It’s time to take play seriously

There is no question that the pandemic has had a significant impact on children over the past year. As kids have returned to school, there has been a necessary focus on catching them up academically, but what about catching them up socially?   
As we continue to monitor and discuss the impacts the past year has had on kids from a learning perspective, we can’t underestimate or ignore the fact that our kids have missed out on many key social interactions that contribute to overall mental health and development—specifically those that happen at school. Case in point, because of the pandemic, many kids do not even know the names of students in their own classroom, let alone know how to behave in social situations that may be new to them, which could present some issues in the future.   
The solution? It’s time to take play seriously.   
Playworks is the leading nonprofit in Minnesota that works directly with schools to build their capacity to create a safe and inclusive environment through the power of play. We are passionate about educating both parents and schools about the importance of play and how critical it is to a child’s overall development and well-being.  
“When children experience stress and trauma, it is difficult for them to access the portions of the brain that support thinking and reasoning, making play a needed ingredient of a successful learning environment,” Will Massey, assistant professor in the College of Public Health and Human Sciences at Oregon State University said in EdSource. 
  Before we approach recovering from lost learning, we must ensure kids feel emotionally safe and cared for. Helping them feel safe involves ensuring they feel included in the community, they have built trusting relationships, and feel comfortable being their most authentic selves.  
Social relationships, in particular, provide a context for emotional support, enjoyment, creative play, physical activity and the development of social identities—all of which contribute to overall development and well-being. 
Studies have shown time and again that regular access to play makes kids healthier and happier, more successful in and out of the classroom and better prepares them for adulthood. And play at school—aka recess—is a pivotal time for all children.  Either kids love it, or they dread it.    
Playworks Minnesota works directly with schools to leverage play inside the classroom and at recess through on-site support, training and development of 4th and 5th grade Junior coaches who mentor and support younger students at recess.

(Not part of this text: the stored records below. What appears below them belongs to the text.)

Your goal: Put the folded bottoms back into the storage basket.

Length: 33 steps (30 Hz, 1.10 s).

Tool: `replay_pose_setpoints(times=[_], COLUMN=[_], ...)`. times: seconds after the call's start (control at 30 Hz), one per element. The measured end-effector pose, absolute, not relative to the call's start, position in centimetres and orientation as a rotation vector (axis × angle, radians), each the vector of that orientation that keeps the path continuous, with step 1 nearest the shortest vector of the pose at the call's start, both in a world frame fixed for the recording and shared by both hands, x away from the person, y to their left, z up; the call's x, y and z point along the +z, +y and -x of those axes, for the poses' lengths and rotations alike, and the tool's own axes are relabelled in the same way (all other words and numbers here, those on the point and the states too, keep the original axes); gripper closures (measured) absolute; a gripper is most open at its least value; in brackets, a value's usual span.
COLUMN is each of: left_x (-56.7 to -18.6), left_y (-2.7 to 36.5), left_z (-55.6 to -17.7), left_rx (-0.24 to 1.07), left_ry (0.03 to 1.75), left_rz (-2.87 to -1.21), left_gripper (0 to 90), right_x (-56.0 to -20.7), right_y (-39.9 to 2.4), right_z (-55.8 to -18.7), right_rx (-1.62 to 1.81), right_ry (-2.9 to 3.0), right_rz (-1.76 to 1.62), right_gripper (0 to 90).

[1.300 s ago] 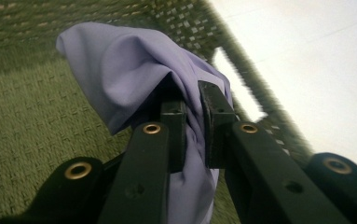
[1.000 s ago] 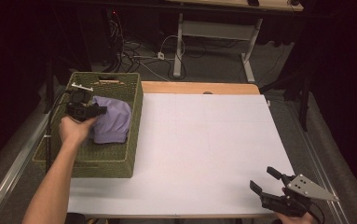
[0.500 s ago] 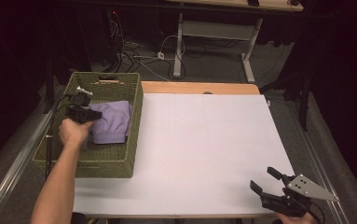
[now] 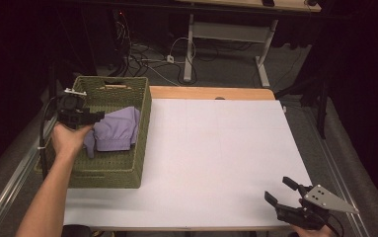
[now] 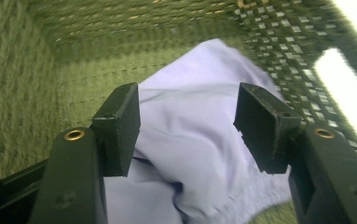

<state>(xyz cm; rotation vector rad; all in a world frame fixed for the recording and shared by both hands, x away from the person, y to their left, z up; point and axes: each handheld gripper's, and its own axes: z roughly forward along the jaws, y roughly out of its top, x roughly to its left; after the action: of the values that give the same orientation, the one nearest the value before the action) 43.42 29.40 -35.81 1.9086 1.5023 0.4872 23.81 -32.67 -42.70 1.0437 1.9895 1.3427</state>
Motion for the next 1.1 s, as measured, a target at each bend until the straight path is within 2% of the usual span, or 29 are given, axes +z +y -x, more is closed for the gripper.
replay_pose_setpoints(times=[0.67,1.1], left_x=[-34.1,-34.2], left_y=[27.9,27.7], left_z=[-37.3,-34.2], left_rx=[0.461,0.455], left_ry=[1.261,1.202], left_rz=[-1.85,-1.824], left_gripper=[34.2,34.1], right_x=[-42.5,-42.4], right_y=[-33.0,-33.2], right_z=[-23.8,-23.8], right_rx=[1.364,1.363], right_ry=[1.963,1.95], right_rz=[-1.051,-1.061], right_gripper=[19.9,19.9])
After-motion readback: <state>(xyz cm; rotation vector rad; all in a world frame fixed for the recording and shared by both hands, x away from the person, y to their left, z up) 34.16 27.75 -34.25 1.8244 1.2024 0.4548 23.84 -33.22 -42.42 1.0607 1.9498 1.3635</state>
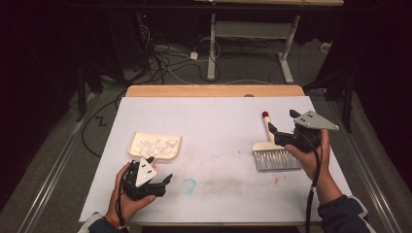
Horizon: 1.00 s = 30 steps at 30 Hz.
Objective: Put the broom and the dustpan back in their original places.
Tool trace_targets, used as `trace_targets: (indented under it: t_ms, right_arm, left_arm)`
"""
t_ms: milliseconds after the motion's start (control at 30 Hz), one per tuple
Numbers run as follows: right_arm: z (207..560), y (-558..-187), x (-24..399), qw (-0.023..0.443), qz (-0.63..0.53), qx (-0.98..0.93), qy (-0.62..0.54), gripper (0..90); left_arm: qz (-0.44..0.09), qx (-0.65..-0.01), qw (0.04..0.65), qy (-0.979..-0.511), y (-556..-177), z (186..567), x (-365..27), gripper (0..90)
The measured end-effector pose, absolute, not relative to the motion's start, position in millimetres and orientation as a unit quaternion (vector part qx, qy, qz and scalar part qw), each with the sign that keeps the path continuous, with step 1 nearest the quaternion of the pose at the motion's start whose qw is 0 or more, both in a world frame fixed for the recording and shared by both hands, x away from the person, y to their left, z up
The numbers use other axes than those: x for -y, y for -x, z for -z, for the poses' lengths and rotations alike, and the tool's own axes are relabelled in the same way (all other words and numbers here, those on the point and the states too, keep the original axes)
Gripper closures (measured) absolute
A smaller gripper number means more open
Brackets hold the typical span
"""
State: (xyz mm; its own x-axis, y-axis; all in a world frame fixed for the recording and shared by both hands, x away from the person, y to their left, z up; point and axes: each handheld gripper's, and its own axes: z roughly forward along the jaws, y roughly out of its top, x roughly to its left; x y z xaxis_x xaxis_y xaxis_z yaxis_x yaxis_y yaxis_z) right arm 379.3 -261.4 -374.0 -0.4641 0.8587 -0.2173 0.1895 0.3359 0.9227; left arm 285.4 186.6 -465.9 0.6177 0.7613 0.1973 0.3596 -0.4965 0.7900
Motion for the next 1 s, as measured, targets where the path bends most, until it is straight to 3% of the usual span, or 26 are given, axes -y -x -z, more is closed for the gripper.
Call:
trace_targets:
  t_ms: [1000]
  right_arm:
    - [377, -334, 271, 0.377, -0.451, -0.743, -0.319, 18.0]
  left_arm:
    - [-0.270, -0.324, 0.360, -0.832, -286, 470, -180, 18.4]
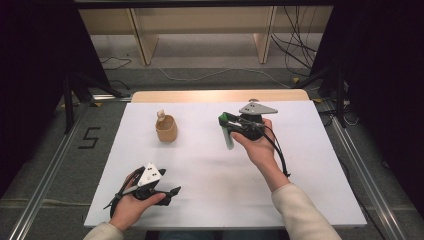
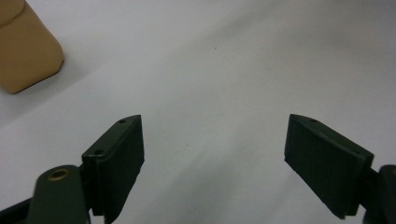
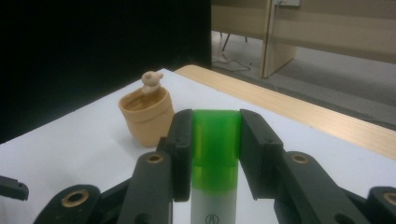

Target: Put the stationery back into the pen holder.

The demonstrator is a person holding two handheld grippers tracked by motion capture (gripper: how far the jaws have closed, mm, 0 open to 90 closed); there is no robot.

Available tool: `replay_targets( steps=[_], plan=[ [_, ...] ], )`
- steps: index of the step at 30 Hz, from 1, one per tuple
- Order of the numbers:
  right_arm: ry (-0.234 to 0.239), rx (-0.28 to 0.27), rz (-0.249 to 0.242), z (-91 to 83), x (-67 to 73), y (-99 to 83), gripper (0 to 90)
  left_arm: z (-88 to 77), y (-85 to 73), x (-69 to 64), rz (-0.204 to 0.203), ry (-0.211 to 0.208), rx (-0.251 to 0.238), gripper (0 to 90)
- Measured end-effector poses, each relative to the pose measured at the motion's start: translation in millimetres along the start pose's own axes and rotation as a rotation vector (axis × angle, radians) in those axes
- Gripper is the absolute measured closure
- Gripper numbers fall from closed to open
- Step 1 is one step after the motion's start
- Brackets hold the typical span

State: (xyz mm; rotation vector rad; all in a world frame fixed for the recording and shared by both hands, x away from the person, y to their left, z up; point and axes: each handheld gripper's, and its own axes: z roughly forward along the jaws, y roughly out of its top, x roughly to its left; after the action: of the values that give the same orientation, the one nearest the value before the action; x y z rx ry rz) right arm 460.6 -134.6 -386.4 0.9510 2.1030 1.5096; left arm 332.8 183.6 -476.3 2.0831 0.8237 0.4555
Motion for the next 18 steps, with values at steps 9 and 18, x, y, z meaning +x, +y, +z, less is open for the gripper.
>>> replay_targets(
  steps=[9, 18],
  plan=[
    [0.033, -0.008, 0.004, 22.6, 8.8, 4.3, 67.2, 0.1, 0.1, 0.3, 0.002, 0.000, -0.001, 20.0],
    [0.052, -0.021, 0.004, 42.6, 19.1, 10.9, 67.2, 0.0, 0.2, 0.2, 0.002, -0.003, -0.001, 20.0]
  ],
)
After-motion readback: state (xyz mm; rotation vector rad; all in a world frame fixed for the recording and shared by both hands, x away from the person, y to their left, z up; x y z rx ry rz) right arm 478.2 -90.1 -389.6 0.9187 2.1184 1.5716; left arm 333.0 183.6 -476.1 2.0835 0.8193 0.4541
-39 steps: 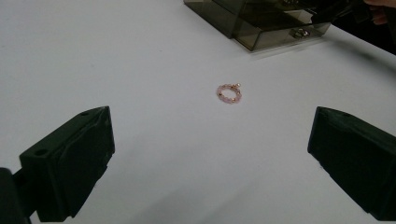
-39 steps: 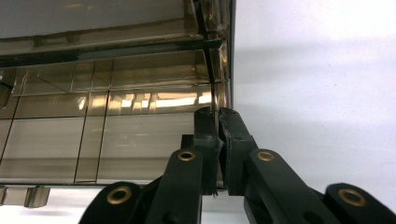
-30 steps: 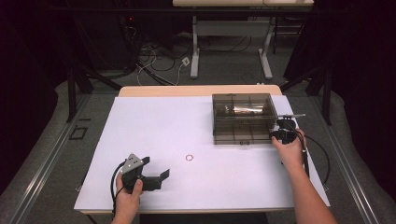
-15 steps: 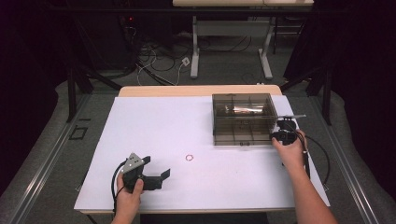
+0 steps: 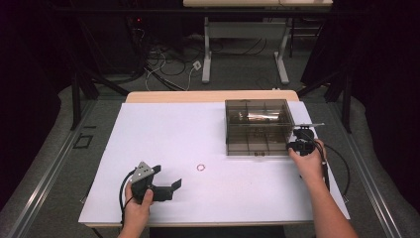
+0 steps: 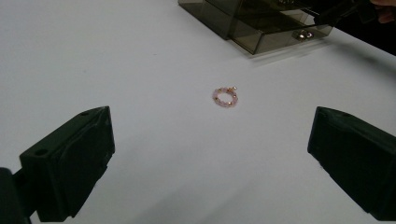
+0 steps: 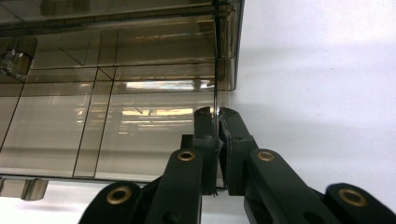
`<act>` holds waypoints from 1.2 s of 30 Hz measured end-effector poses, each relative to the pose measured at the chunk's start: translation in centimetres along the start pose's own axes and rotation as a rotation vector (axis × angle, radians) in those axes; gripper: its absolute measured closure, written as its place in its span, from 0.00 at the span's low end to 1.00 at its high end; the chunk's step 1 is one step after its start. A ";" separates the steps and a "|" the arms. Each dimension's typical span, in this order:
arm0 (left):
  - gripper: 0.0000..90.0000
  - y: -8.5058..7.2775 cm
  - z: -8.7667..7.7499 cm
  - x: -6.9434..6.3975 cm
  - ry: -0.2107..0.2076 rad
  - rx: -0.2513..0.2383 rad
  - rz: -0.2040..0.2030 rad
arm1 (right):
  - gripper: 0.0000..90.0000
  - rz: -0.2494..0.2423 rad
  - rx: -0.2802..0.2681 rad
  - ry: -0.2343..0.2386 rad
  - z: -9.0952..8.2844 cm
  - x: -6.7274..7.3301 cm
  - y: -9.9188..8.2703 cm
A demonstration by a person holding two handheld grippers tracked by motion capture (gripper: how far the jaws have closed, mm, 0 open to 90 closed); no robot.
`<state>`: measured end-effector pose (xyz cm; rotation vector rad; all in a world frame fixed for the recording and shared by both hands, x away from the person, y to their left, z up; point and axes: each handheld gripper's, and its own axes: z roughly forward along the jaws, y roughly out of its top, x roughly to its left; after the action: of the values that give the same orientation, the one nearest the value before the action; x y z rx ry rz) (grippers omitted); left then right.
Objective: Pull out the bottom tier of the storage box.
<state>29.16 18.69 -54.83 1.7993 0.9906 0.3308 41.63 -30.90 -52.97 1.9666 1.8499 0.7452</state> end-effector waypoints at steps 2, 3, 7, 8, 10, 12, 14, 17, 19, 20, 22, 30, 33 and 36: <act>0.01 0.0 0.1 -0.1 -0.005 -0.001 -0.013 | 0.97 -0.007 -0.002 -0.001 0.0 -0.1 0.0; 0.01 0.0 0.1 -0.1 -0.006 0.002 -0.008 | 0.97 -0.008 -0.002 0.000 -0.1 -0.1 -0.1; 0.01 0.1 0.2 -0.1 -0.011 0.003 -0.007 | 0.97 -0.016 0.006 0.001 -0.2 0.0 -0.2; 0.01 0.1 0.2 -0.1 -0.010 0.005 -0.004 | 0.97 -0.015 -0.003 0.000 -0.2 0.0 -0.3; 0.01 0.1 0.3 -0.1 -0.013 0.003 -0.008 | 0.97 -0.012 -0.001 -0.001 -0.3 0.1 -0.3; 0.01 0.2 0.4 -0.1 -0.015 0.003 -0.003 | 0.97 -0.023 -0.005 0.002 -0.3 0.0 -0.4; 0.01 0.2 0.4 -0.1 -0.016 0.006 -0.001 | 0.97 -0.022 -0.002 0.004 -0.4 0.0 -0.5; 0.01 0.2 0.5 -0.2 -0.019 0.004 -0.003 | 0.97 -0.031 -0.008 0.003 -0.5 -0.1 -0.6; 0.01 0.2 0.5 -0.2 -0.019 0.004 -0.001 | 0.97 -0.029 -0.007 0.008 -0.6 -0.1 -0.6; 0.01 0.3 0.6 -0.2 -0.020 0.003 0.002 | 0.97 -0.023 -0.001 0.009 -0.7 -0.1 -0.6; 0.01 0.3 0.6 -0.2 -0.020 0.005 0.006 | 0.97 -0.026 -0.009 0.007 -0.7 -0.2 -0.6; 0.01 0.3 0.7 -0.2 -0.022 0.006 0.004 | 0.97 -0.050 -0.008 0.000 -0.8 0.0 -0.9; 0.01 0.3 0.8 -0.2 -0.025 0.005 0.001 | 0.97 -0.045 -0.006 -0.001 -0.9 0.1 -1.0; 0.01 0.4 0.8 -0.2 -0.027 0.006 0.001 | 0.97 -0.044 -0.005 0.006 -1.0 -0.1 -1.1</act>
<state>29.70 17.96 -54.81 1.8055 0.9728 0.3035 40.16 -30.96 -52.78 1.9164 1.8866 0.7422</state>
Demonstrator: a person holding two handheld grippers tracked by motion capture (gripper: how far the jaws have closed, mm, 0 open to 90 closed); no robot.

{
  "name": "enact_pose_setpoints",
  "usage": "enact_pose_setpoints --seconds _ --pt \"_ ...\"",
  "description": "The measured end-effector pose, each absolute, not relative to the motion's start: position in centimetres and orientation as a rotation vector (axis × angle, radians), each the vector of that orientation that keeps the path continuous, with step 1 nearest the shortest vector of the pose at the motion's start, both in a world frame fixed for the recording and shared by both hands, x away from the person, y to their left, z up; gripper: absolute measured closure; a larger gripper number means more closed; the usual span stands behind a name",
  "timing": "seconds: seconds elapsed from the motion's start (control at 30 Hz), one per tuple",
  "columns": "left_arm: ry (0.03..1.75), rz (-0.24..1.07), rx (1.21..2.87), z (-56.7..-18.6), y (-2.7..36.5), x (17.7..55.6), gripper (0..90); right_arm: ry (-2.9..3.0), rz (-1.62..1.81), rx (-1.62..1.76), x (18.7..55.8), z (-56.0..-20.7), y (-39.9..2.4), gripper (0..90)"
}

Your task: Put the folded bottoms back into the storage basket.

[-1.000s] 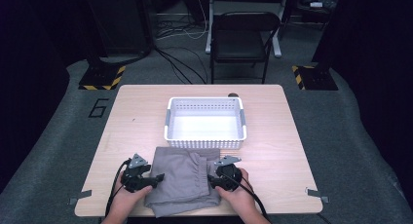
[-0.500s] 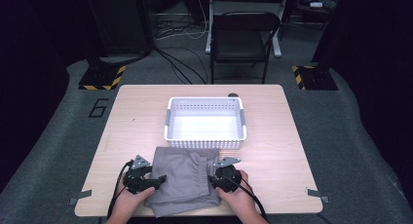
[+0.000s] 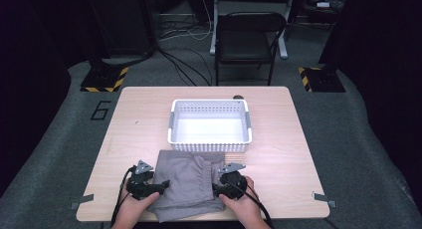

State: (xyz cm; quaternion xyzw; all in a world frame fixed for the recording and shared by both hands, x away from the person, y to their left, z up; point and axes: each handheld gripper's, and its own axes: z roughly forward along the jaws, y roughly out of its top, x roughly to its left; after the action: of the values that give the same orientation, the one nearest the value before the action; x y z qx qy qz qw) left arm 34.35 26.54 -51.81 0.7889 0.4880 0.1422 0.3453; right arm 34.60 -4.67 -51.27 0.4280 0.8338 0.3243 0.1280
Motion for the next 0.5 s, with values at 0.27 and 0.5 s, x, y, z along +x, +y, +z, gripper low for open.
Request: enact_pose_setpoints --seconds 0.27,0.5 --pt "1.247 0.395 2.076 -51.88 25.93 34.79 21.5 2.415 0.935 1.238 34.63 -51.36 -4.56 43.0" --pt "1.297 0.400 2.084 -51.65 25.61 34.59 22.9 2.423 0.946 1.220 34.52 -51.36 -4.55 48.0"
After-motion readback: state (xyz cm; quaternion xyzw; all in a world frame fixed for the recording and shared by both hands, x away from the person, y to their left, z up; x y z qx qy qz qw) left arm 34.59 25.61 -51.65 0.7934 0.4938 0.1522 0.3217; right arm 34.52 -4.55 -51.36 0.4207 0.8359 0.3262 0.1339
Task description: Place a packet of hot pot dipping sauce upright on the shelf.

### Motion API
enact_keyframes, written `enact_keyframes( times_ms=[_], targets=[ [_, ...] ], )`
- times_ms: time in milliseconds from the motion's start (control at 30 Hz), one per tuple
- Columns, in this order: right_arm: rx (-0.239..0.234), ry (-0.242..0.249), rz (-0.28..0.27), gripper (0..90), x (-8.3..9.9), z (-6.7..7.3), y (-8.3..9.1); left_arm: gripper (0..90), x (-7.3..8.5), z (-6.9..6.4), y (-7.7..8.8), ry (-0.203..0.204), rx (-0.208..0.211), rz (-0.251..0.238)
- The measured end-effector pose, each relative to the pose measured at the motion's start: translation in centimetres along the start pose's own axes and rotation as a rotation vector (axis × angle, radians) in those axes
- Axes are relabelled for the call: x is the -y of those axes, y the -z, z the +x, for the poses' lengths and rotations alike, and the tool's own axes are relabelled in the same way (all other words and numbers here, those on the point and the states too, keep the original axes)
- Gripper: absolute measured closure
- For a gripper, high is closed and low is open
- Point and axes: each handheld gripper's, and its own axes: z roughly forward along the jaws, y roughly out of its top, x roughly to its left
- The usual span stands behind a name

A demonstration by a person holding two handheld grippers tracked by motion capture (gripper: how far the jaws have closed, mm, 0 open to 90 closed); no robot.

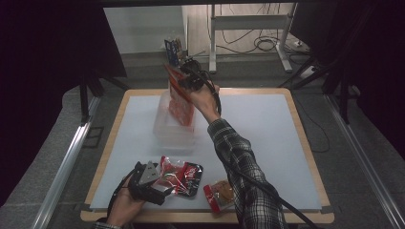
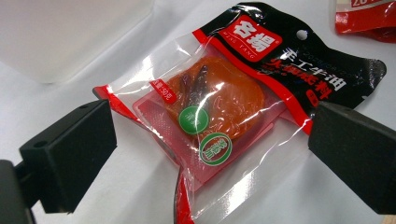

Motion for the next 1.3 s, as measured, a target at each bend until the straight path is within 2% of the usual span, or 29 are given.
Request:
enact_keyframes(
  times_ms=[133,333,433,567,667,833,1000,1067,1300],
  targets=[
    [0.053,0.013,0.024,88.4,0.6,-0.7,-0.5,1.0,0.0,-0.1,0.0,-0.003,0.001,0.001],
    [0.035,0.011,0.002,85.1,0.5,-1.7,0.1,1.0,0.0,0.0,0.0,-0.002,-0.001,0.002],
    [0.027,0.019,-0.002,73.7,0.3,-1.8,0.4,1.0,0.0,0.0,0.0,-0.002,-0.001,0.002],
    [0.053,0.051,-0.004,55.2,0.5,-2.0,0.7,0.9,0.0,-0.1,0.0,-0.002,-0.002,0.002],
    [0.058,0.054,-0.011,40.6,0.7,-2.4,1.1,0.9,0.0,-0.1,0.0,-0.002,-0.002,0.002],
    [0.056,0.08,-0.013,24.8,0.9,-2.9,1.9,1.0,0.0,-0.1,-0.1,-0.002,-0.002,0.005],
    [0.038,0.121,-0.017,11.9,1.3,-3.2,2.7,0.9,0.0,-0.1,-0.1,-0.002,-0.003,0.006],
    [0.043,0.139,-0.017,10.1,1.5,-3.2,3.0,0.9,0.0,-0.1,-0.1,-0.002,-0.003,0.005],
    [0.022,0.135,-0.021,3.6,2.2,-3.7,4.2,0.9,0.0,-0.1,-0.1,-0.001,-0.005,0.004]
  ],
)
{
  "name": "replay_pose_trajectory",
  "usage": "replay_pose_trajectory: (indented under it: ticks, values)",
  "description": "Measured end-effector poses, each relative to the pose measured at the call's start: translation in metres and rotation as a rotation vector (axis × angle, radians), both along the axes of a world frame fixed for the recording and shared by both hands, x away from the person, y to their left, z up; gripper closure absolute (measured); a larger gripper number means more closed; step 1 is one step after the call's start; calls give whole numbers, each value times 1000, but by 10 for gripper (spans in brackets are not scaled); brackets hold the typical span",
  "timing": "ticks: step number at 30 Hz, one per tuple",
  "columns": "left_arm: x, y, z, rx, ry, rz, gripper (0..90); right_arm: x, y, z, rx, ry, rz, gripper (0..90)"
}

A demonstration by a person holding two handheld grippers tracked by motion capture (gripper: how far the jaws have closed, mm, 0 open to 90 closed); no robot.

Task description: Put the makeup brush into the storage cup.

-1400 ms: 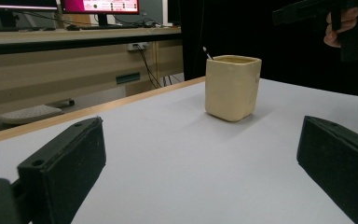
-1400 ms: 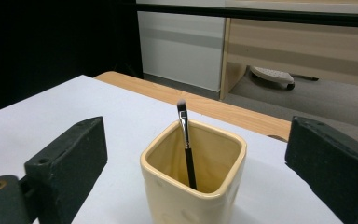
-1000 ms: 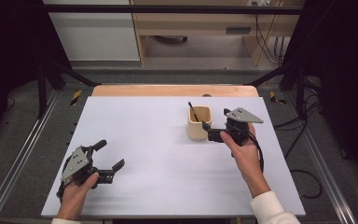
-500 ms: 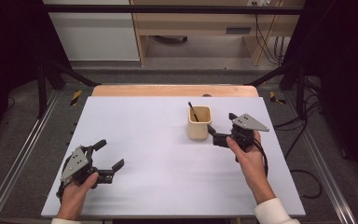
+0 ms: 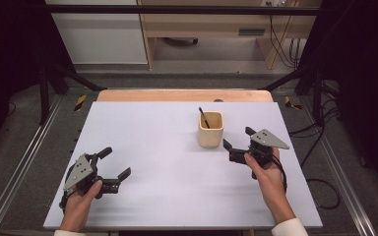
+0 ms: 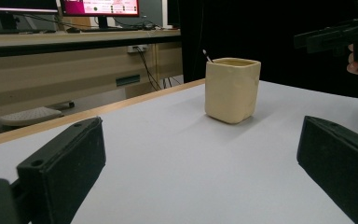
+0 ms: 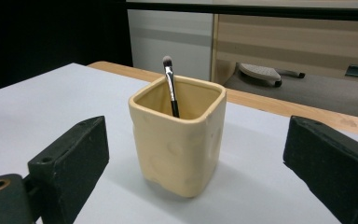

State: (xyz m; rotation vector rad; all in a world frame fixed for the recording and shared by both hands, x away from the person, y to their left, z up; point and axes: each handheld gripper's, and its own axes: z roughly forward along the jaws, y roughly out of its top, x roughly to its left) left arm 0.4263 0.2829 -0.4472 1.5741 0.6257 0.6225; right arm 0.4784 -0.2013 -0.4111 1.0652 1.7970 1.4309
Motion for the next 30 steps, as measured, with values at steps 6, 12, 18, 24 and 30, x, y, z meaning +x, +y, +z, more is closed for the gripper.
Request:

Playworks brings joy back to the playground and reduces wasted classroom time after recess dealing with injuries, meltdowns, etc.  
The importance of play and the physical, social and emotional benefits it offers children, as well as the advantages it brings to the classroom, cannot be ignored. Play brings diverse groups of students together and helps improve the overall school climate. 
While this school year is almost over, administrators and teachers need to be thinking about what students will need when they return in the fall. Because decisions about funding allocations for the next school year are happening now, educators and parents need to take a critical look at how schools are investing in bringing joy and healing back and reconnecting students with each other.
Shauna McDonald is the executive director of Playworks Minnesota.